**WORK ITEM**.
Once the line containing "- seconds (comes" has been written out, stop; until then, restate each line of the entries below word for word from the first.

**INFORMATION GIVEN**.
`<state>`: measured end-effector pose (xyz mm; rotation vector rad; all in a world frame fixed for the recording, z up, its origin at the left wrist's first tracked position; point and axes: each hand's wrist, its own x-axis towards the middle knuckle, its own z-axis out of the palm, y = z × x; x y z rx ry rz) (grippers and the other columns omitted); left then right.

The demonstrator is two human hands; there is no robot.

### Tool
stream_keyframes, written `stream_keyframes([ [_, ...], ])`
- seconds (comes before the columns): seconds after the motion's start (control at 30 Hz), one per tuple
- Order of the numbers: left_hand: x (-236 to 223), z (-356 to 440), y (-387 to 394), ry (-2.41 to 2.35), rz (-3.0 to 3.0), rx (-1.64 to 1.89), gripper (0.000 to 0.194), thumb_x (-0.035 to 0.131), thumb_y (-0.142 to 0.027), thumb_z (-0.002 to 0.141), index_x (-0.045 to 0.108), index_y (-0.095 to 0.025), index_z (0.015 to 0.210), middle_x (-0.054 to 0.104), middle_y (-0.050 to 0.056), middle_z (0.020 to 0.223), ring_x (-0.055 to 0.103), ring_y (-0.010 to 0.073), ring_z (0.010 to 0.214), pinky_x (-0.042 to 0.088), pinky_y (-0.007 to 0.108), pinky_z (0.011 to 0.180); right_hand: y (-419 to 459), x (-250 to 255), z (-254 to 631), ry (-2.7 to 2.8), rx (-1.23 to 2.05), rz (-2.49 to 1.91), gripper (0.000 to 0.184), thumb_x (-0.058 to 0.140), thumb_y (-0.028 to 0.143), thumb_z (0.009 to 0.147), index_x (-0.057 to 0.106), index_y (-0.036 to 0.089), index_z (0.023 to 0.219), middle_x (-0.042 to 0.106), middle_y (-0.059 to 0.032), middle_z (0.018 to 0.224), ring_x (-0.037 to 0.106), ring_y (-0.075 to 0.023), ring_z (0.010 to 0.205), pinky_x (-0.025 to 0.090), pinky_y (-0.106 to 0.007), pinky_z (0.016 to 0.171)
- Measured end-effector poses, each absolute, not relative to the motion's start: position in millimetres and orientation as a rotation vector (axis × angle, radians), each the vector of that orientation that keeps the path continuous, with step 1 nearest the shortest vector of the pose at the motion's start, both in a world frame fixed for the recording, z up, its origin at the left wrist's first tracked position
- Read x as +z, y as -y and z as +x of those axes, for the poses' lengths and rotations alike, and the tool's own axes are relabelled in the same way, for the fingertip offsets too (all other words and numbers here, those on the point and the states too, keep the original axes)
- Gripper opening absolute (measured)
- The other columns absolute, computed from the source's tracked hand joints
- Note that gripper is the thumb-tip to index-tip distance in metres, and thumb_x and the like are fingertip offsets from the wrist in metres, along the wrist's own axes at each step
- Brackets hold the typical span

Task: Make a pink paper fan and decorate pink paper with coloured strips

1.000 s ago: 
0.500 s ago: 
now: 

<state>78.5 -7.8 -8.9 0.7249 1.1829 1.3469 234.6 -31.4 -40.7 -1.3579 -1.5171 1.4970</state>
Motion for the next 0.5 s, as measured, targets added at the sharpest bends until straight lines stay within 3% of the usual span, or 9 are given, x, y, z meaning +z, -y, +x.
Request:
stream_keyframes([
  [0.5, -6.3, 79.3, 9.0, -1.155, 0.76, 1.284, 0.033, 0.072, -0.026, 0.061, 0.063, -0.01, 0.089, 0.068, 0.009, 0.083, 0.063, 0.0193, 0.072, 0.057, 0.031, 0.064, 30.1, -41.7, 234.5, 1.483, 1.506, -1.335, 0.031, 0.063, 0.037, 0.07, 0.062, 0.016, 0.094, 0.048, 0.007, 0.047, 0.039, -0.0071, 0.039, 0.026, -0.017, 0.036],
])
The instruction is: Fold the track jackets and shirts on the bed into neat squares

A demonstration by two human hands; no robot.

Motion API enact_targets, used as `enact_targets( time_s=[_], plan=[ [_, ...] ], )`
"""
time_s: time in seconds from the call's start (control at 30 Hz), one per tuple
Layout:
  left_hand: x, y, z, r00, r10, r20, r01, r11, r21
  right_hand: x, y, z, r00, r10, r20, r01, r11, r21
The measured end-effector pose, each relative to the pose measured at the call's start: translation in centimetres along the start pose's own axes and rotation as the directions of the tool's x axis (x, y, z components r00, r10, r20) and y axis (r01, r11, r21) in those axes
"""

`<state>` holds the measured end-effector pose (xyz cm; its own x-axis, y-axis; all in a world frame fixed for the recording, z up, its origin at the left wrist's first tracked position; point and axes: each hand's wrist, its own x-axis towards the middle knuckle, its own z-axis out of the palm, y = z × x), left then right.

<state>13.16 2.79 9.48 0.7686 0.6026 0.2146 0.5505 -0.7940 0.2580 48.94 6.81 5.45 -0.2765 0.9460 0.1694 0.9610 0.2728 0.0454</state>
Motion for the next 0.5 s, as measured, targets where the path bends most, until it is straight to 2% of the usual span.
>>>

**ANSWER SPACE**.
`<state>`: measured end-effector pose (xyz mm; rotation vector rad; all in a world frame fixed for the recording, z up, its origin at the left wrist's first tracked position; point and axes: each hand's wrist, its own x-axis towards the middle knuckle, its own z-axis out of the palm, y = z × x; x y z rx ry rz) (grippers and the other columns omitted); left then right.

The demonstrator is two human hands; there is no robot.

### Tool
stream_keyframes, written `stream_keyframes([ [_, ...], ])`
- seconds (comes before the columns): seconds after the motion's start (control at 30 Hz), one per tuple

There is no more to add to the answer.